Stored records
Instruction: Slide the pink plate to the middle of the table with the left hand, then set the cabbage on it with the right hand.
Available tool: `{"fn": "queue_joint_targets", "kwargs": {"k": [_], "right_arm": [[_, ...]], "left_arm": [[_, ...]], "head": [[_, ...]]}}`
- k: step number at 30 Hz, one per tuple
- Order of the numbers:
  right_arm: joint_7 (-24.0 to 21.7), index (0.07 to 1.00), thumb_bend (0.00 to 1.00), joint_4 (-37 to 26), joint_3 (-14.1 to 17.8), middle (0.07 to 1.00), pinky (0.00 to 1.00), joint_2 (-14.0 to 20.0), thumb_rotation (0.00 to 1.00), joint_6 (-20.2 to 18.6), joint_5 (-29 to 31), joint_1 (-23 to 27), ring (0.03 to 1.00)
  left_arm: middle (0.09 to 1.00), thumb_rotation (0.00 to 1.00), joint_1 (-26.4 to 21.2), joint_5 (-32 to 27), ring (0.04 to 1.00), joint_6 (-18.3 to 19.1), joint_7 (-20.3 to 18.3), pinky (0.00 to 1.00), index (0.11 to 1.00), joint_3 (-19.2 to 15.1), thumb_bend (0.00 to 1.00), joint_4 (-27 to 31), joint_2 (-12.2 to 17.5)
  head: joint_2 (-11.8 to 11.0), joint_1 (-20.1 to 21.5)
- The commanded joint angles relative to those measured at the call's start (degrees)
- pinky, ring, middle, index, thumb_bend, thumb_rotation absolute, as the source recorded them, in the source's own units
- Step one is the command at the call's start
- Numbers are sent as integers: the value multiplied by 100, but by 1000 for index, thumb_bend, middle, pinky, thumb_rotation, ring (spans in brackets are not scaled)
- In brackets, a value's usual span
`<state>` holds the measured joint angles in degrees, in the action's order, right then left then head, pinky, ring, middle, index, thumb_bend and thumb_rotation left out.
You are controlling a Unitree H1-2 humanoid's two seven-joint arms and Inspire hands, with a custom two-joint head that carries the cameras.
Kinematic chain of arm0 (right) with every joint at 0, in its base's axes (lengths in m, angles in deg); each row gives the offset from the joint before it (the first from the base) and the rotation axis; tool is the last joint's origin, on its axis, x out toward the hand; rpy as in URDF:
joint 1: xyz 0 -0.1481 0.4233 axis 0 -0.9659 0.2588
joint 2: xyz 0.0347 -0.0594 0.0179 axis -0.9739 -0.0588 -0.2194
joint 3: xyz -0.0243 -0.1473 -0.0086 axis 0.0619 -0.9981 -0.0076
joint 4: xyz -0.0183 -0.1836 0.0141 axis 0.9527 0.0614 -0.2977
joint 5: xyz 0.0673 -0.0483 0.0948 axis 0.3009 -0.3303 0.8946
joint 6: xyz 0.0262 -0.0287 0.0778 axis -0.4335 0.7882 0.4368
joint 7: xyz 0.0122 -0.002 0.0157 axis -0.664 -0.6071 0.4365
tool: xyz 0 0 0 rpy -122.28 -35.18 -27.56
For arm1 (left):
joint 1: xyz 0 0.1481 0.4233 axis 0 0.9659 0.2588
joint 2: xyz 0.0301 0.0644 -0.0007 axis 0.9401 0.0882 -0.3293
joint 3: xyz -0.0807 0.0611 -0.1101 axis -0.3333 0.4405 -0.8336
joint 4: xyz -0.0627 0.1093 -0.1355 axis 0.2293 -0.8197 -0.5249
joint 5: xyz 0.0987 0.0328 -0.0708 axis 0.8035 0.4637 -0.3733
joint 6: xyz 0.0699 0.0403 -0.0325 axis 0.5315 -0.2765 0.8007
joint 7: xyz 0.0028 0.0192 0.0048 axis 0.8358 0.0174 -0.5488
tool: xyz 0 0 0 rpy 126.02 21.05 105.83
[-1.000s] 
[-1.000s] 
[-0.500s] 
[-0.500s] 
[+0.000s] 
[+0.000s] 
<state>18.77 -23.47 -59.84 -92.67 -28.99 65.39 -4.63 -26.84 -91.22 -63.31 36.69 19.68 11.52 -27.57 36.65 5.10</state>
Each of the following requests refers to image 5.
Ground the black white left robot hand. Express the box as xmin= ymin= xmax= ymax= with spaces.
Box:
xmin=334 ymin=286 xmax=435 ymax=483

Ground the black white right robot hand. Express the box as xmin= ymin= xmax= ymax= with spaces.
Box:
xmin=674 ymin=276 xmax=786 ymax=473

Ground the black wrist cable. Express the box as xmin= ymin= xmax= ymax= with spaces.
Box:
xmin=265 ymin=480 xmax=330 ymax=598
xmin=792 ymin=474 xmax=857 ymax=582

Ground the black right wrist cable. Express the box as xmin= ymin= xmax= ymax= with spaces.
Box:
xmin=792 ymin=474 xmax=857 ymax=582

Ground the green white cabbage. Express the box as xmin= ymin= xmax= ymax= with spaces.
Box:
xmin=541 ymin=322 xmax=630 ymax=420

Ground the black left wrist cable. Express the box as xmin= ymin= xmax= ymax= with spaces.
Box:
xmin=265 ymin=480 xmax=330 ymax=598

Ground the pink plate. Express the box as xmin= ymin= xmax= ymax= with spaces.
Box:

What the exercise asks: Every record listed above needs to be written out again exactly.

Answer space:
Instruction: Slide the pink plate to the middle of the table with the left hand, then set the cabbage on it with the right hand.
Available tool: `{"fn": "queue_joint_targets", "kwargs": {"k": [_], "right_arm": [[_, ...]], "left_arm": [[_, ...]], "head": [[_, ...]]}}`
- k: step number at 30 Hz, one per tuple
- Order of the numbers:
  right_arm: joint_7 (-24.0 to 21.7), index (0.07 to 1.00), thumb_bend (0.00 to 1.00), joint_4 (-37 to 26), joint_3 (-14.1 to 17.8), middle (0.07 to 1.00), pinky (0.00 to 1.00), joint_2 (-14.0 to 20.0), thumb_rotation (0.00 to 1.00), joint_6 (-20.2 to 18.6), joint_5 (-29 to 31), joint_1 (-23 to 27), ring (0.03 to 1.00)
  left_arm: middle (0.09 to 1.00), thumb_rotation (0.00 to 1.00), joint_1 (-26.4 to 21.2), joint_5 (-32 to 27), ring (0.04 to 1.00), joint_6 (-18.3 to 19.1), joint_7 (-20.3 to 18.3), pinky (0.00 to 1.00), index (0.11 to 1.00), joint_3 (-19.2 to 15.1), thumb_bend (0.00 to 1.00), joint_4 (-27 to 31), joint_2 (-12.2 to 17.5)
  head: joint_2 (-11.8 to 11.0), joint_1 (-20.1 to 21.5)
- The commanded joint angles relative to those measured at the call's start (degrees)
- pinky, ring, middle, index, thumb_bend, thumb_rotation absolute, as the source recorded them, in the source's own units
- Step one is the command at the call's start
- Numbers are sent as integers: the value multiplied by 100, but by 1000 for index, thumb_bend, middle, pinky, thumb_rotation, ring (spans in brackets are not scaled)
- In brackets, a value's usual span
`<state>` holds the measured joint angles in degrees, in the action's order, right then left then head, pinky, ring, middle, index, thumb_bend and thumb_rotation left out.
You are controlling a Unitree H1-2 humanoid's two seven-joint arms and Inspire hands, with a custom two-joint head that carries the cameras.
Kinematic chain of arm0 (right) with every joint at 0, in its base's axes (lengths in m, angles in deg); each row gives the offset from the joint before it (the first from the base) and the rotation axis; tool is the last joint's origin, on its axis, x out toward the hand; rpy as in URDF:
joint 1: xyz 0 -0.1481 0.4233 axis 0 -0.9659 0.2588
joint 2: xyz 0.0347 -0.0594 0.0179 axis -0.9739 -0.0588 -0.2194
joint 3: xyz -0.0243 -0.1473 -0.0086 axis 0.0619 -0.9981 -0.0076
joint 4: xyz -0.0183 -0.1836 0.0141 axis 0.9527 0.0614 -0.2977
joint 5: xyz 0.0673 -0.0483 0.0948 axis 0.3009 -0.3303 0.8946
joint 6: xyz 0.0262 -0.0287 0.0778 axis -0.4335 0.7882 0.4368
joint 7: xyz 0.0122 -0.002 0.0157 axis -0.664 -0.6071 0.4365
tool: xyz 0 0 0 rpy -122.28 -35.18 -27.56
For arm1 (left):
joint 1: xyz 0 0.1481 0.4233 axis 0 0.9659 0.2588
joint 2: xyz 0.0301 0.0644 -0.0007 axis 0.9401 0.0882 -0.3293
joint 3: xyz -0.0807 0.0611 -0.1101 axis -0.3333 0.4405 -0.8336
joint 4: xyz -0.0627 0.1093 -0.1355 axis 0.2293 -0.8197 -0.5249
joint 5: xyz 0.0987 0.0328 -0.0708 axis 0.8035 0.4637 -0.3733
joint 6: xyz 0.0699 0.0403 -0.0325 axis 0.5315 -0.2765 0.8007
joint 7: xyz 0.0028 0.0192 0.0048 axis 0.8358 0.0174 -0.5488
tool: xyz 0 0 0 rpy 126.02 21.05 105.83
[-1.000s] 
[-1.000s] 
[-0.500s] 
[-0.500s] 
[+0.000s] 
[+0.000s] 
<state>18.77 -23.47 -59.84 -92.67 -28.99 65.39 -4.63 -26.84 -91.22 -63.31 36.69 19.68 11.52 -27.57 36.65 5.10</state>
Each of the following requests refers to image 5.
Ground the black white left robot hand. Express the box as xmin= ymin= xmax= ymax= with spaces.
Box:
xmin=334 ymin=286 xmax=435 ymax=483

Ground the black white right robot hand. Express the box as xmin= ymin= xmax= ymax= with spaces.
Box:
xmin=674 ymin=276 xmax=786 ymax=473

Ground the black wrist cable. Express the box as xmin= ymin= xmax= ymax= with spaces.
Box:
xmin=265 ymin=480 xmax=330 ymax=598
xmin=792 ymin=474 xmax=857 ymax=582

Ground the black right wrist cable. Express the box as xmin= ymin= xmax= ymax= with spaces.
Box:
xmin=792 ymin=474 xmax=857 ymax=582

Ground the green white cabbage. Express the box as xmin= ymin= xmax= ymax= with spaces.
Box:
xmin=541 ymin=322 xmax=630 ymax=420

Ground the black left wrist cable. Express the box as xmin= ymin= xmax= ymax= with spaces.
Box:
xmin=265 ymin=480 xmax=330 ymax=598

Ground the pink plate. Express the box as xmin= ymin= xmax= ymax= with spaces.
Box:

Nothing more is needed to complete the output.